TASK STATEMENT: What is needed is an exact copy of the lines from the one containing "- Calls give" through the last line of the entries below, both included.

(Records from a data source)
______
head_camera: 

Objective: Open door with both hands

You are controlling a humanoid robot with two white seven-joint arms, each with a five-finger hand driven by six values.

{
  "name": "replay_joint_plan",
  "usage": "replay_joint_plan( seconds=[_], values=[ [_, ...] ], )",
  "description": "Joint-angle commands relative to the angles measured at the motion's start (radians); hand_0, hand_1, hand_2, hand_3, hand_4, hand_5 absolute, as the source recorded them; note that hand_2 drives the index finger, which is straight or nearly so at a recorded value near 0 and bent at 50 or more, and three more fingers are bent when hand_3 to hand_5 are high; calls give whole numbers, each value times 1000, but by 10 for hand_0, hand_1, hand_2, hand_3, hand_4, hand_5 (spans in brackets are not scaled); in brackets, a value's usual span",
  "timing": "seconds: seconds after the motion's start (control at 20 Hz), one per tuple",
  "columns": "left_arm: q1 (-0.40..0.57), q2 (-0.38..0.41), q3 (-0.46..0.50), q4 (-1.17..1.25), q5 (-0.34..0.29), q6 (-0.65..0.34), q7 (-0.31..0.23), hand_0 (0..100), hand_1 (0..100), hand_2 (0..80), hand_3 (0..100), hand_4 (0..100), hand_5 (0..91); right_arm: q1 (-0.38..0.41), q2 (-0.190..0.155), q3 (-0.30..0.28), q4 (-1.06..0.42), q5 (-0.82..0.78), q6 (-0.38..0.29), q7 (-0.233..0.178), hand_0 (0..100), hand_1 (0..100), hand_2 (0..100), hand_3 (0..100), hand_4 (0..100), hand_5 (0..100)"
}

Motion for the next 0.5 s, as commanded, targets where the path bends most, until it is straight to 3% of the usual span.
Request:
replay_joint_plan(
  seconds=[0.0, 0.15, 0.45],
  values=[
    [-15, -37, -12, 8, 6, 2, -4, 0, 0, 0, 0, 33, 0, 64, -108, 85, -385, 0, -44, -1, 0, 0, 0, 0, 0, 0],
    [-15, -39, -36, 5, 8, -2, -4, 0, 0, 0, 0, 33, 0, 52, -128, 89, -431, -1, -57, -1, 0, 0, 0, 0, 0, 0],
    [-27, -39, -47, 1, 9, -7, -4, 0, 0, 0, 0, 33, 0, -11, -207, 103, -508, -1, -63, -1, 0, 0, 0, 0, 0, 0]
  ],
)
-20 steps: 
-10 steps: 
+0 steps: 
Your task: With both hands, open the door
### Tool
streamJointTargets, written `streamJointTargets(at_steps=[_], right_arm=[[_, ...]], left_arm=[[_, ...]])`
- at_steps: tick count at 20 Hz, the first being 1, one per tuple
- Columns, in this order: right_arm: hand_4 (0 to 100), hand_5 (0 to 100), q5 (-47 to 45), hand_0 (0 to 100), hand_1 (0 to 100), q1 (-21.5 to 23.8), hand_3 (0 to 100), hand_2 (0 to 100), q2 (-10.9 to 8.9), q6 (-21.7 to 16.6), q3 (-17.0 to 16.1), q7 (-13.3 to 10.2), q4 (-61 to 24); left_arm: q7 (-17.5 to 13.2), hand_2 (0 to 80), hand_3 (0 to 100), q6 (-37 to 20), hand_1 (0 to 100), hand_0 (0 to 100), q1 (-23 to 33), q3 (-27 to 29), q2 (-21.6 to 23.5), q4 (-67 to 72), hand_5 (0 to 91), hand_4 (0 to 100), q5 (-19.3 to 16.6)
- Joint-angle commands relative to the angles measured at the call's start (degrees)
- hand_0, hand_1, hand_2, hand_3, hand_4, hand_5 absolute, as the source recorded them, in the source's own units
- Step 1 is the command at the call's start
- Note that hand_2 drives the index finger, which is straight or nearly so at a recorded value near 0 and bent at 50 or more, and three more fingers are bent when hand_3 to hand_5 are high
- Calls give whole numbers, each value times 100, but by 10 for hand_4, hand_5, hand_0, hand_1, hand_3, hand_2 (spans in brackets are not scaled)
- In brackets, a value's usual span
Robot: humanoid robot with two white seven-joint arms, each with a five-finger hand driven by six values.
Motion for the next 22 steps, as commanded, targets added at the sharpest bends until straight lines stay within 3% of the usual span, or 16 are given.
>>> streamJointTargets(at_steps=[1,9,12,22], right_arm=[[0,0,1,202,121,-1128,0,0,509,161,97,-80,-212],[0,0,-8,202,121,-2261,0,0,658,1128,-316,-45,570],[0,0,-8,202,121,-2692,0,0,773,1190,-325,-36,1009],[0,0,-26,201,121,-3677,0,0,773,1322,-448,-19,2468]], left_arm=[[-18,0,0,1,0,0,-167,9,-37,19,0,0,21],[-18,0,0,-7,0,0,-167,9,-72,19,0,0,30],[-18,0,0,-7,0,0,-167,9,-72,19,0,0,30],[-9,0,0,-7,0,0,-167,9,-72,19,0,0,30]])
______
RESPONSE BOX:
- Calls give whole numbers, each value times 100, but by 10 for hand_4, hand_5, hand_0, hand_1, hand_3, hand_2 (spans in brackets are not scaled)
- In brackets, a value's usual span
Robot: humanoid robot with two white seven-joint arms, each with a five-finger hand driven by six values.
Motion for the next 22 steps, as commanded, targets added at the sharpest bends until straight lines stay within 3% of the usual span, or 16 are given.
>>> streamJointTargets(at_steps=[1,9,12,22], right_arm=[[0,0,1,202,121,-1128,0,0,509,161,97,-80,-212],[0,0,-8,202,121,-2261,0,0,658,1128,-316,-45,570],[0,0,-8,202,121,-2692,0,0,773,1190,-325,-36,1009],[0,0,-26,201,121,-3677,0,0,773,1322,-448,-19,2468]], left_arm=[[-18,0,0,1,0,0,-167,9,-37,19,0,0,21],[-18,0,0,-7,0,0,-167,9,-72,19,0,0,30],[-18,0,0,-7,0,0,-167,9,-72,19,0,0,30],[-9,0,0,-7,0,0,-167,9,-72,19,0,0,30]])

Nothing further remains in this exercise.